Wuchsformen von Obstbäumen
Auf die hier empfohlenen Pflanzabstände zwischen den einzelnen Bäumen musst du besonders achten, damit jeder Baum bzw. Strauch genug Licht und Luft bekommt und auch ausreichend Platz zur Pflege und Ernte zur Verfügung steht. Denke daran, dass die einzelnen Obstsorten auch in verschiedenen Wuchsformen gezogen werden können (siehe Seite 34). Für kleine Gärten eignet sich am besten die spindelförmige Erziehung. Voraussetzung hierfür sind schwach wachsende Unterlagen (Wurzelwerke).

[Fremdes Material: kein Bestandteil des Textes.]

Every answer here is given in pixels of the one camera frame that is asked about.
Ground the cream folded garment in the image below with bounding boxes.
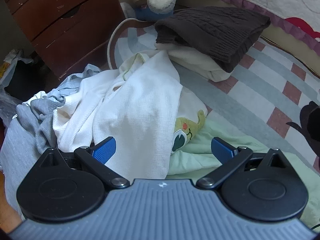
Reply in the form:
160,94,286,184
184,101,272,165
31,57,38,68
155,42,234,82

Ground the white cable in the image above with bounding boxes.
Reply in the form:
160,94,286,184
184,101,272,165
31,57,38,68
106,17,140,70

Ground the white blue plush toy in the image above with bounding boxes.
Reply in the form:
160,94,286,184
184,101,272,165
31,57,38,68
135,0,189,22

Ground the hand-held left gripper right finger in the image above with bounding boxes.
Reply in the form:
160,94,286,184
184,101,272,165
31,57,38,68
196,137,288,190

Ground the light grey cloth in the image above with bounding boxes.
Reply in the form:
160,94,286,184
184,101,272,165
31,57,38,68
0,119,59,217

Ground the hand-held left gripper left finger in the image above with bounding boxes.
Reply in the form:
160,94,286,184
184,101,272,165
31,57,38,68
37,136,130,190

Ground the brown knitted sweater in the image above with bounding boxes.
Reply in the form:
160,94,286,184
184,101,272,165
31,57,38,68
154,6,272,72

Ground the dark wooden nightstand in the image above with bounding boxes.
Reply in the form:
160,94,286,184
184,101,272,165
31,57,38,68
1,0,125,80

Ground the grey crumpled garment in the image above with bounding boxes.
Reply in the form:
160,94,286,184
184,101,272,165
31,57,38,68
16,97,67,153

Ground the white waffle garment green trim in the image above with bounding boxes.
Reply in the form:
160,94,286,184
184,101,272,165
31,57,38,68
52,50,208,179

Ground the light blue garment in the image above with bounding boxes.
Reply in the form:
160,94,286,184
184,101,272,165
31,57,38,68
54,64,103,103

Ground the light green blanket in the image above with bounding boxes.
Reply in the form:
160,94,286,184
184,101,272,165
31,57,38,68
165,117,320,233

Pflanzabstände für Kern- und Steinobst
Fast alle Obstsorten werden heutzutage durch Veredelung vermehrt. Die mehr oder weniger stark bzw. schwach wachsende Wurzel – der Gärtner spricht hier von der Unterlage – bestimmt zusammen mit der aufveredelten Sorte und der Qualität des Bodens die Wüchsigkeit und die spätere Größe des Baumes (siehe Tabelle rechts). Wo nur schmale Beete zur Bepflanzung vorhanden sind, lohnt es sich, über Spalier- und Säulenbäume nachzudenken. Die Pflanzung von Halb-, besonders aber von Hochstämmen, bietet sich dagegen nur an, wenn ausreichend Platz zur Verfügung steht.
Gärtner Pötschkes Tipp: Achten Sie besonders auf die empfohlenen Pflanzabstände – zu eng gepflanzte Bäume konkurrieren um Licht und Nährstoffe und bringen langfristig weniger Ertrag.
Häufig gestellte Fragen
Welche Wuchsform eignet sich für einen kleinen Garten?
Für kleine Gärten eignen sich Spindel- oder Buschbäume auf schwach wachsenden Unterlagen am besten. Sie benötigen wenig Platz, sind leicht zu pflegen und tragen trotzdem reichlich Früchte.
Warum sind Pflanzabstände bei Obstbäumen so wichtig?
Zu eng gepflanzte Obstbäume konkurrieren um Licht, Wasser und Nährstoffe, was Wachstum und Ertrag mindert. Ausreichende Abstände ermöglichen eine gute Belüftung, reduzieren Pilzkrankheiten und erleichtern Pflege und Ernte.